### DIRECTIONS
Set down the data again exactly. Pictures are not part of the copy.

### GIVEN MATERIAL

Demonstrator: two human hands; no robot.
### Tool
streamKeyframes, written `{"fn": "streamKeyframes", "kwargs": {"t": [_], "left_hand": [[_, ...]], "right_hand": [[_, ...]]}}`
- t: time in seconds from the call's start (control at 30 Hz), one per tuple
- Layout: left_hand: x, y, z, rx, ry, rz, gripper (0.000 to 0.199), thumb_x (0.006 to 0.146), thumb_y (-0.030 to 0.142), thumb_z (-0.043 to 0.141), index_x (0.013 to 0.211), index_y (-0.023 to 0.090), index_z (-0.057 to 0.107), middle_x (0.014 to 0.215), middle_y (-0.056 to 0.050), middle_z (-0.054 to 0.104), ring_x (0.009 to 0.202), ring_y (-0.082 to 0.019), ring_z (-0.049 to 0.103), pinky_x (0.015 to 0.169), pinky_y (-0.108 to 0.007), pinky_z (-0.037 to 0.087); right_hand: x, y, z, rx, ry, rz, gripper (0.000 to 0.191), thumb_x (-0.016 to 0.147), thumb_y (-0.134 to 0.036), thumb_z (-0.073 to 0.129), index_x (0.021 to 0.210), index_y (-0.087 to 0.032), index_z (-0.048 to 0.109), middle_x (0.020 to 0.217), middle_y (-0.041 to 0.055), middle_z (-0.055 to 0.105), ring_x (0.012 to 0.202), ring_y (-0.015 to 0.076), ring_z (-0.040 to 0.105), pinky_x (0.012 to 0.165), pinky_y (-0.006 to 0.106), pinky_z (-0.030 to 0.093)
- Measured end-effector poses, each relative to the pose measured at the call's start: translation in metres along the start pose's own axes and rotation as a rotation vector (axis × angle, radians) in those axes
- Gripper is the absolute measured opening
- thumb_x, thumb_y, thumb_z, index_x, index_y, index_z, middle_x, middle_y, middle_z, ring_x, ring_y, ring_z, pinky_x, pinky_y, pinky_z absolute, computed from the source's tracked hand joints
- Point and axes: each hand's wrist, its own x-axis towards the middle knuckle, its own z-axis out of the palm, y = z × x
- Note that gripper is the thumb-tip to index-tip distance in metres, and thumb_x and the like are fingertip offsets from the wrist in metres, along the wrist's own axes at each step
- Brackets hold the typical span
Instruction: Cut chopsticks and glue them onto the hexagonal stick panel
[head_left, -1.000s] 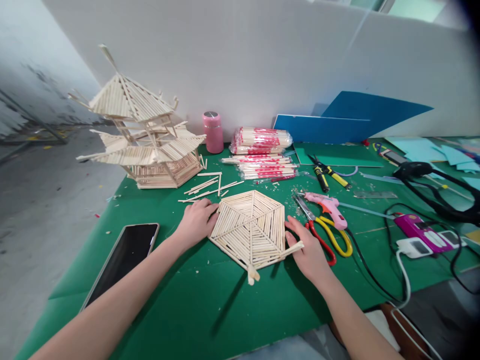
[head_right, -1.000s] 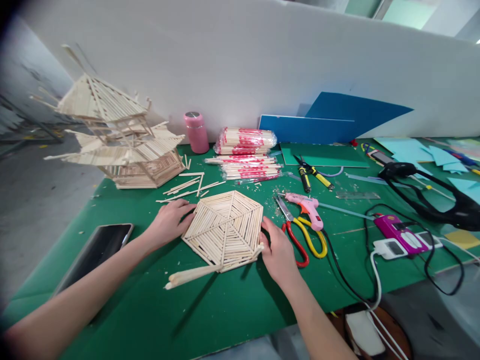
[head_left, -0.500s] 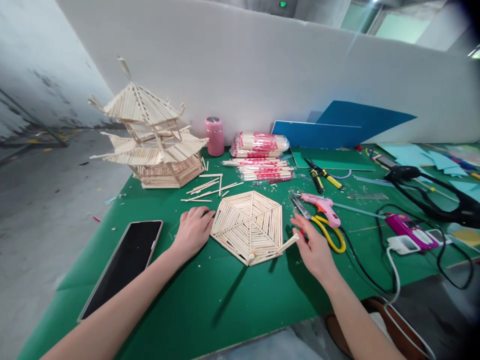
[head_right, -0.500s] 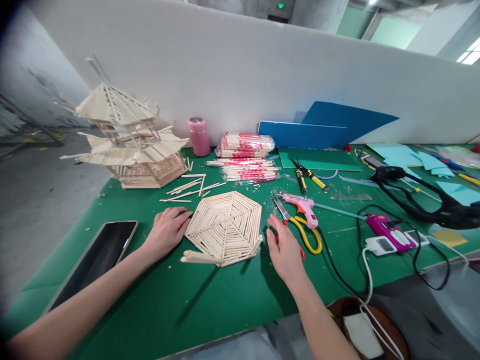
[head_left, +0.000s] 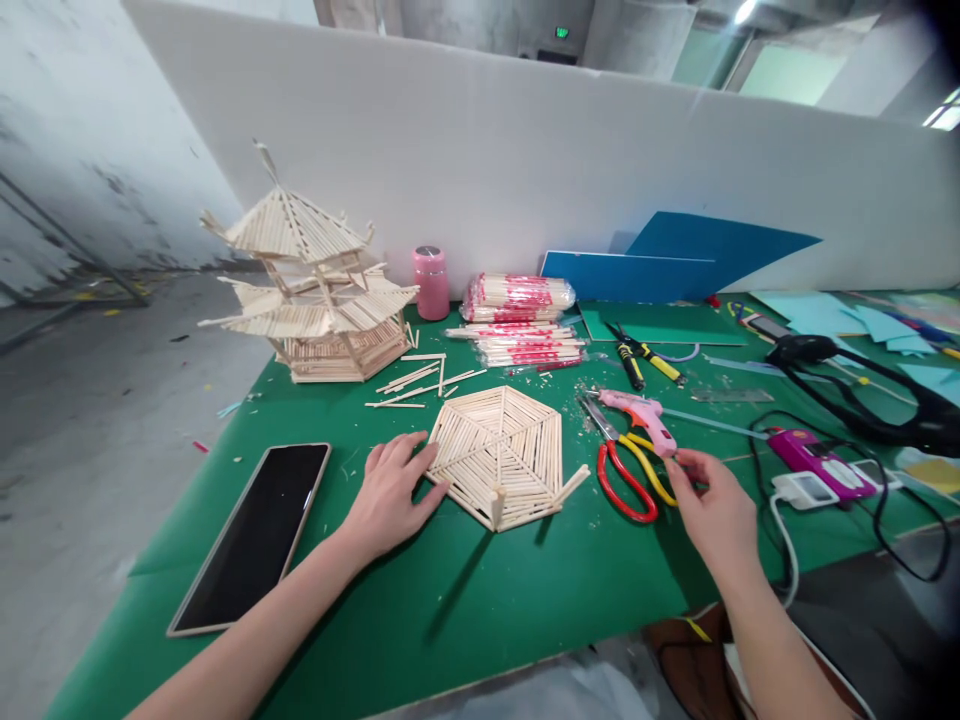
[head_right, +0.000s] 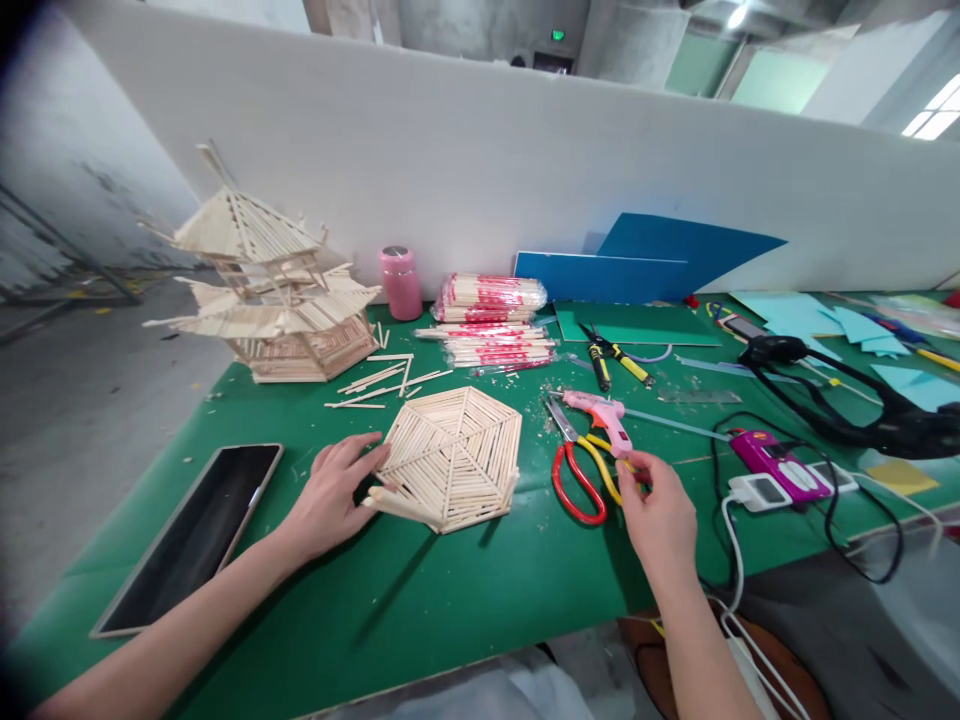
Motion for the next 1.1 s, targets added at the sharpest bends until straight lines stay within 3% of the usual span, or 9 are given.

### RESPONSE TO THE EXERCISE
Demonstrator: two human hands; no robot.
### Tool
streamKeyframes, written `{"fn": "streamKeyframes", "kwargs": {"t": [_], "left_hand": [[_, ...]], "right_hand": [[_, ...]]}}`
- t: time in seconds from the call's start (control at 30 Hz), one per tuple
- Layout: left_hand: x, y, z, rx, ry, rz, gripper (0.000 to 0.199), thumb_x (0.006 to 0.146), thumb_y (-0.030 to 0.142), thumb_z (-0.043 to 0.141), index_x (0.013 to 0.211), index_y (-0.023 to 0.090), index_z (-0.057 to 0.107), middle_x (0.014 to 0.215), middle_y (-0.056 to 0.050), middle_z (-0.054 to 0.104), ring_x (0.009 to 0.202), ring_y (-0.082 to 0.019), ring_z (-0.049 to 0.103), pinky_x (0.015 to 0.169), pinky_y (-0.108 to 0.007), pinky_z (-0.037 to 0.087); right_hand: x, y, z, rx, ry, rz, gripper (0.000 to 0.191), thumb_x (-0.016 to 0.147), thumb_y (-0.134 to 0.036), thumb_z (-0.073 to 0.129), index_x (0.021 to 0.210), index_y (-0.087 to 0.032), index_z (-0.048 to 0.109), middle_x (0.020 to 0.217), middle_y (-0.041 to 0.055), middle_z (-0.055 to 0.105), ring_x (0.012 to 0.202), ring_y (-0.015 to 0.076), ring_z (-0.040 to 0.105), pinky_x (0.012 to 0.165), pinky_y (-0.006 to 0.106), pinky_z (-0.030 to 0.093)
- Measured end-effector poses, each relative to the pose measured at the call's start: translation in metres along the start pose's own axes and rotation as a rotation vector (axis × angle, radians) in those axes
- Gripper is the absolute measured opening
- thumb_x, thumb_y, thumb_z, index_x, index_y, index_z, middle_x, middle_y, middle_z, ring_x, ring_y, ring_z, pinky_x, pinky_y, pinky_z absolute, computed from the source's tracked hand joints
- Point and axes: each hand's wrist, its own x-axis towards the middle knuckle, its own z-axis out of the palm, y = z × x
- Note that gripper is the thumb-tip to index-tip distance in metres, and thumb_x and the like are fingertip offsets from the wrist in metres, along the wrist's own axes at each step
- Brackets hold the typical span
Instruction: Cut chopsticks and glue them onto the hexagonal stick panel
[head_left, -1.000s] 
[head_right, -1.000s] 
[head_left, -0.500s] 
[head_right, -0.500s] 
[head_left, +0.000s] 
[head_right, +0.000s] 
Motion for the next 1.1 s, targets added at the sharpest bends until straight lines stay within 3% of the usual span, or 9 are given.

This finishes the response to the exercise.